When the pandemic subsided and travel once again became possible, my brother Jim and I got to talking about doing a trip together. We had long wanted to visit Europe and travel the continent as siblings, recounting our days of youth and thinking of how we wanted our lives to grow. No surprise to anyone, however, I chimed in with a proposal: why don’t we structure our trip around smaller European cities where we can make things ourselves. I made the pitch, one night over beers. “Let’s explore Europe through learning experiences,” I said. “We would learn skills tied to the traditions of each place and have a great time doing it!” Jim thought about my proposal for a moment, and then with great enthusiasm in his voice, said, “Yes, let’s do it. That sounds great.”
We began our trip in Eindhoven, a Dutch city in the south, which is totally void of the tourist hordes of Amsterdam and thus, far more enjoyable. Along its leafy boulevards are restaurants with delicious food, interesting bars, and lots of small shops with regional products. There’s also a thriving tech industry, which is why some call the city the Silicon Valley of Europe. Enough with the digressions, though there are many to share about this lovely place! What drew us there was something special—distilling workshops where we could learn to make the delicious, if powerful, traditional Dutch liquor called Jenever. Dating back to at least the 13th century, this drink which tastes of herbs and juniper berries, has long been on my list to try. More compelling, though, was the chance to make it myself (you already know about my passion for trying things). The distilling workshop was everything Jim and I dreamed of. We stirred the juniper berries, smelled their fragrance, and watched as they flavored the alcohol in large copper vats. As the steam rose from the machinery, we could smell familiar odors: herbs, liquor, and just the hint of pepper, believe it or not. I was perhaps most excited about bringing a few bottles of our homemade brew to our friends for a summer cocktail, tied completely to the Netherlands’s history and modern cities.

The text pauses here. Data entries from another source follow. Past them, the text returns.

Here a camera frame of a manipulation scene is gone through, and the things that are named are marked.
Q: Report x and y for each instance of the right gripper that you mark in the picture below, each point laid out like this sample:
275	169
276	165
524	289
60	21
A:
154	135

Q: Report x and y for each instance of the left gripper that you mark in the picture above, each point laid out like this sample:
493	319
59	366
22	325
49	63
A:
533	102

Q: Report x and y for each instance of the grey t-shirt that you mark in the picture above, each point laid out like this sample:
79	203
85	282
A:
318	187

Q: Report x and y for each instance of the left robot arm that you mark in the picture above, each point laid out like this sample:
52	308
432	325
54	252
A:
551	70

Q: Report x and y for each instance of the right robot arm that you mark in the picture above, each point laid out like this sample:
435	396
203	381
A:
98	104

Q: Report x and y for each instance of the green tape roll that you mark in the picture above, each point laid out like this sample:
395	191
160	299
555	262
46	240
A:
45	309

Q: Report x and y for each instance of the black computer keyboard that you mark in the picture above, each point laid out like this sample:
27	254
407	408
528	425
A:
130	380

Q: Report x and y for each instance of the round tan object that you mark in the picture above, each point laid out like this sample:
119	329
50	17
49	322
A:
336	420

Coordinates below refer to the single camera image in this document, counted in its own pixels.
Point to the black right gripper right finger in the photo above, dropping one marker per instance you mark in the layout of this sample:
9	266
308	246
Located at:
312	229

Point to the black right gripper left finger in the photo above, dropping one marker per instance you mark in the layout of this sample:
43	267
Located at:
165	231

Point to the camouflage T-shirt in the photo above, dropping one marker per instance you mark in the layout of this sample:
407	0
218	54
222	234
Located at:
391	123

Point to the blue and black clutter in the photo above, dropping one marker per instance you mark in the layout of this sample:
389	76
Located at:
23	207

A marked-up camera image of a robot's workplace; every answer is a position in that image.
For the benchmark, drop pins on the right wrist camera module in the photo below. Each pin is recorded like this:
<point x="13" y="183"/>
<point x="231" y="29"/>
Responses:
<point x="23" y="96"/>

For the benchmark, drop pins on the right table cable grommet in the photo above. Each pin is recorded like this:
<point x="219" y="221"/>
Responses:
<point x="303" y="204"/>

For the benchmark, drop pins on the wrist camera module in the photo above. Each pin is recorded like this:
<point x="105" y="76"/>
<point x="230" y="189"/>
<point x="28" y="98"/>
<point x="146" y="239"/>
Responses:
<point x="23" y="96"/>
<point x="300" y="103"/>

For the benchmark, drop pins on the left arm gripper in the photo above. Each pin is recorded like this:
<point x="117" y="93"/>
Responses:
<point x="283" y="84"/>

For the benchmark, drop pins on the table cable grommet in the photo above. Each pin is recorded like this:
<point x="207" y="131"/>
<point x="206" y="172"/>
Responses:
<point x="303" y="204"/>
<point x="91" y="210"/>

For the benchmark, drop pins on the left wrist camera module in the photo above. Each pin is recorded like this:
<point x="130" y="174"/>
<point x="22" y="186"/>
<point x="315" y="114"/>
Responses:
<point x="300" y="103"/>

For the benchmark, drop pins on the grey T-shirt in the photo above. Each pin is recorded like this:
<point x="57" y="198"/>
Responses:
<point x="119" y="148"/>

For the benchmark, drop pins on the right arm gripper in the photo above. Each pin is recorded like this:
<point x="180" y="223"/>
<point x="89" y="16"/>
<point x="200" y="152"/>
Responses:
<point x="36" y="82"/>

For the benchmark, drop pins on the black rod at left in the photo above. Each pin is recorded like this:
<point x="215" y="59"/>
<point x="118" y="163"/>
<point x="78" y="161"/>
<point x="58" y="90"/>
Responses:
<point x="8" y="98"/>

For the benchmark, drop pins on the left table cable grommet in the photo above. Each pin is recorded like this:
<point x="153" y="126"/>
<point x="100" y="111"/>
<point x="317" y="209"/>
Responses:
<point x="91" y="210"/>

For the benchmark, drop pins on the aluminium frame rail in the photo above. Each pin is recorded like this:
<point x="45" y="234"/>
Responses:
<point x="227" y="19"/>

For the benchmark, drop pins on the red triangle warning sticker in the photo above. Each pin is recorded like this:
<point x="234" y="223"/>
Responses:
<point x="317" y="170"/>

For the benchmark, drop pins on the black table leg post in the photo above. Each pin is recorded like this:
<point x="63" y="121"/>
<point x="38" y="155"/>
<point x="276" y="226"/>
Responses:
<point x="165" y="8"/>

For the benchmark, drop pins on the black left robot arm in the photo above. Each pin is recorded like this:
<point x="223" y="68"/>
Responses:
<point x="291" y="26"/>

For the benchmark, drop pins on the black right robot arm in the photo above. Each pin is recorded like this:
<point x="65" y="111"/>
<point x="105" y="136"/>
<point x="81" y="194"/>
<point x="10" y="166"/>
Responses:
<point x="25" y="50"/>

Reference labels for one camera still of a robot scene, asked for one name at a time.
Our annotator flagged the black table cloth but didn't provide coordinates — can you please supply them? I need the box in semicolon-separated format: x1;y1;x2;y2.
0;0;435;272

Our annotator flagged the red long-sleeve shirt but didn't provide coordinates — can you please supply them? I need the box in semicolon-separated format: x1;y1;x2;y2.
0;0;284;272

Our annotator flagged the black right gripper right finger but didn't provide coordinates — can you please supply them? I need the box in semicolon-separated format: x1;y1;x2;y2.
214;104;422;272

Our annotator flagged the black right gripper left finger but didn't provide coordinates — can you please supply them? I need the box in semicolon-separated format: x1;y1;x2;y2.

With our hands still smelling of juniper, Jim and I made the short trip south to Switzerland. Rather than flying, we decided a train would be more fun and more sustainable. We highly recommend the experience. Not only is it better for the environment, but what I loved most was being able to watch the gorgeous landscapes change as we headed south. What made me really advocate for a visit here was the ski-making classes. Jim and I grew up in a cold country, so skiing is something we love. Yet we had never heard of making skis from scratch. Both of us had some woodworking knowledge so it seemed a perfect thing to do. Over two days, we learned how to balance skis, make them into the perfect shape, and ensure they are not too heavy or too light. We started from the bottom up, choosing the wood first and then beginning the shaping. We also used various layers of wood to create the base platform of each ski, which we left overnight to strengthen. Finally, we rounded out the edges and decorated them. Before leaving, we gave them a try. Though they were a little less flexible than the fiber glass we’re used to, it was a remarkable feeling to slide down the slope on something we made ourselves—a true dream for the do-it-yourself sort of guy I am.
After two places with cold weather, Jim and I were keen to make the final stop on our journey: Ravenna, Italy. This creative city might be best known for its history of mosaic making, and perhaps even more interesting, a new group of young artists using techniques that date back to the years before the common era. Mosaics have always fascinated me. The way they use tiny pieces of colored stone, glass, or ceramic to make a complex and beautiful picture has long struck me as being beguilingly beautiful. Eager to dive into this tradition, Jim and I signed up for a mosaic course taught by a young artist called Guido who had been studying this ancient artform and using it for his own modern creations. He welcomed us into his studio, a luminous place with gorgeous and surprising mosaic works everywhere. Over the next three days, Guido taught us how to assemble our compositions with the bits of colored ceramic and then how to use plaster to glue them together into an image. I chose to depict a landscape I remembered from childhood, and Jim created a remarkable beach scene. For me, doing such a tactile form of art that blended history and contemporary culture made for an unforgettable experience.
Now, back in Vancouver, Jim and I still revel in our European adventure—sometimes over a cocktail with our own jenever. My skis are hanging on my living room wall and the landscape mosaic is now in my daughter’s room. I hope that whenever she sees it, she understands the power of travel and learning about other cultures.